# TASK DETAILS
What is needed is each line of the data below that holds the string "camera".

# SUPPLIED MATERIAL
/---
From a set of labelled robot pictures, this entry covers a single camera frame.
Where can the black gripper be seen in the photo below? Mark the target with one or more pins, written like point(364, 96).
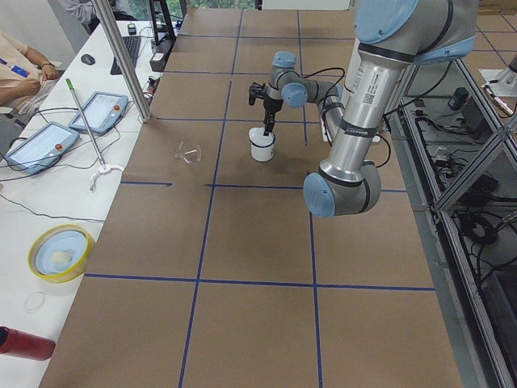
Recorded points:
point(271, 105)

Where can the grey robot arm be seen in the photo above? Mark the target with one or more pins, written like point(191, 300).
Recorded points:
point(392, 35)
point(286, 87)

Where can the white enamel cup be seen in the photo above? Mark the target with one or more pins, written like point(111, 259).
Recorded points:
point(262, 144)

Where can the blue teach pendant far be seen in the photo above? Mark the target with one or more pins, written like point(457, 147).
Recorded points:
point(103, 110)

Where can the blue teach pendant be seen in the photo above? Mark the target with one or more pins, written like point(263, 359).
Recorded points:
point(103, 110)
point(43, 149)

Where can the metal rod white claw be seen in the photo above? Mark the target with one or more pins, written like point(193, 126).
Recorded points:
point(104, 168)

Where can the black computer mouse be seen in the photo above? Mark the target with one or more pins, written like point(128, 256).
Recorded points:
point(87, 59)

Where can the blue teach pendant near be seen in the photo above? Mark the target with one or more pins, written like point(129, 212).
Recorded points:
point(43, 149)

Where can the seated person in beige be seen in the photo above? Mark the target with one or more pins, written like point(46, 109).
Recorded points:
point(27, 77)

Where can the red bottle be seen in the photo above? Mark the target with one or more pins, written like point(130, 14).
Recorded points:
point(25, 345)

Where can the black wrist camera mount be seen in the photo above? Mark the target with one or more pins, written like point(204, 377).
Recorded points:
point(256, 91)

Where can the silver aluminium frame post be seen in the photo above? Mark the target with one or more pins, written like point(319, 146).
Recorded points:
point(110, 27)

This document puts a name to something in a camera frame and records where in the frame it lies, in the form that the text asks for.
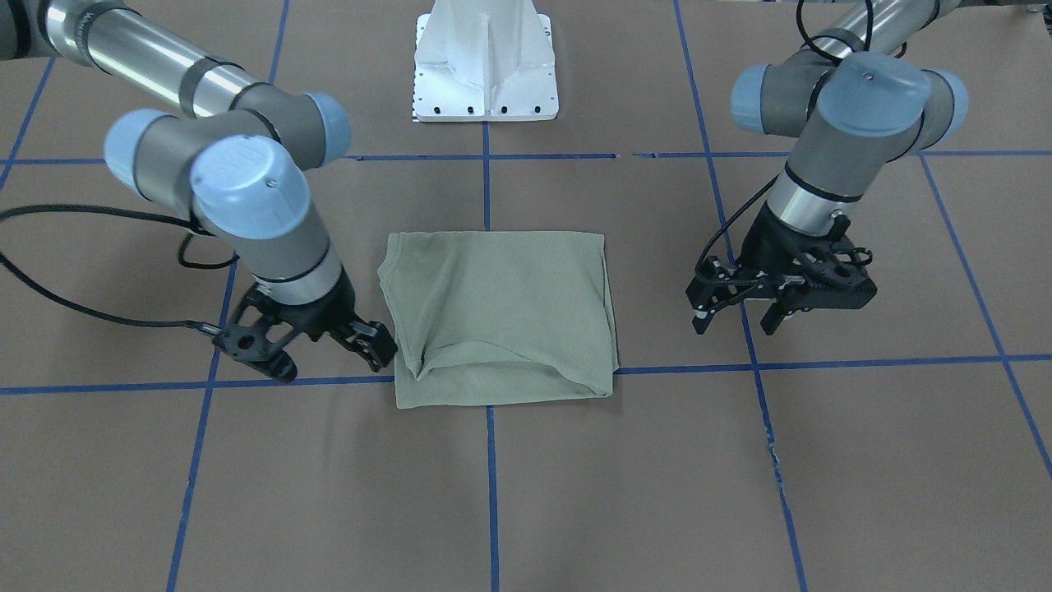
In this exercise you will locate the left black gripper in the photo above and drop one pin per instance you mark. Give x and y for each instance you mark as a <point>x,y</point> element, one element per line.
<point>771,238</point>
\---
# ANSWER SPACE
From a set of labelled robot pictures, this entry covers a single camera frame.
Where can the black wrist camera mount be seen in the photo above? Mark the target with one or more pins, written like point(204, 377).
This document puts a name to something in a camera frame and records where in the frame it lies, in the form that the text asks for.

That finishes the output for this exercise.